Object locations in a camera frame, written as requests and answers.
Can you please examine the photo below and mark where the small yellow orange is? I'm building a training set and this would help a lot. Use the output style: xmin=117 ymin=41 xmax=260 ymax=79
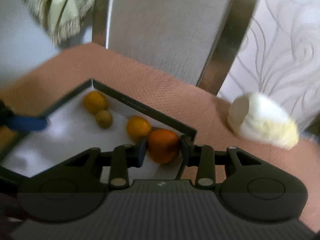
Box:
xmin=83 ymin=90 xmax=109 ymax=115
xmin=126 ymin=115 xmax=152 ymax=142

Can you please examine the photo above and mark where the large orange tangerine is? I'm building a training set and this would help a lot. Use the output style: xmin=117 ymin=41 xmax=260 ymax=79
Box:
xmin=147 ymin=129 xmax=180 ymax=164

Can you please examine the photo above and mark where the brown table mat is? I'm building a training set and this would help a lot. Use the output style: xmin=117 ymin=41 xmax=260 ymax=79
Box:
xmin=1 ymin=43 xmax=319 ymax=231

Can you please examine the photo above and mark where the small tan round fruit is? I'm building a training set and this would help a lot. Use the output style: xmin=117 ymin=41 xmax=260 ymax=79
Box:
xmin=94 ymin=110 xmax=113 ymax=129

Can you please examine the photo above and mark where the black shallow box tray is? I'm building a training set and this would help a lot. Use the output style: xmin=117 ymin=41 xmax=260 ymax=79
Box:
xmin=1 ymin=79 xmax=197 ymax=177

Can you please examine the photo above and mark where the napa cabbage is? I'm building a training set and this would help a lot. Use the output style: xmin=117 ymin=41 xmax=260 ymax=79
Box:
xmin=227 ymin=93 xmax=299 ymax=150

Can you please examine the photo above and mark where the green tied curtain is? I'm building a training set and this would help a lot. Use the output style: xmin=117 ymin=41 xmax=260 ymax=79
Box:
xmin=23 ymin=0 xmax=95 ymax=46

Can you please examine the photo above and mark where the white swirl pattern panel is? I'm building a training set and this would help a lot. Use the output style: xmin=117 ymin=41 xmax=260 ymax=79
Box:
xmin=218 ymin=0 xmax=319 ymax=130

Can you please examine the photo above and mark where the grey cabinet door panel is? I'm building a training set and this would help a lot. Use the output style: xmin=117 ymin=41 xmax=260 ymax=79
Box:
xmin=92 ymin=0 xmax=231 ymax=85

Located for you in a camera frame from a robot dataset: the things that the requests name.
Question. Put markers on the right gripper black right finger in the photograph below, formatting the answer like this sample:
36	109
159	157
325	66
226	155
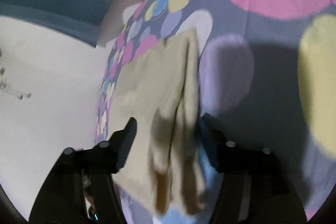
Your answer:
255	187

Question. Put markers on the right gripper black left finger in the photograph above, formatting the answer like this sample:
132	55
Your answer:
79	187

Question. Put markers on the colourful circle-pattern bedspread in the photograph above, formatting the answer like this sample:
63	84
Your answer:
266	73

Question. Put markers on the beige knit sweater with flowers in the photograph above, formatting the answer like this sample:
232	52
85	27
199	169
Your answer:
159	88

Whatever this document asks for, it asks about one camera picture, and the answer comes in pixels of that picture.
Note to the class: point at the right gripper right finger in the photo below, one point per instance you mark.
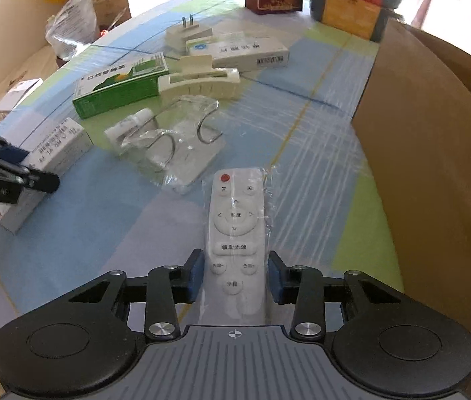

........

=== Assigned task ===
Scan the listing and copy every line where the string "requests" shows up.

=== Worked solution ===
Object locations in a camera frame, written as requests and answers.
Located for you in a camera frame from a robot dataset: the things that the requests name.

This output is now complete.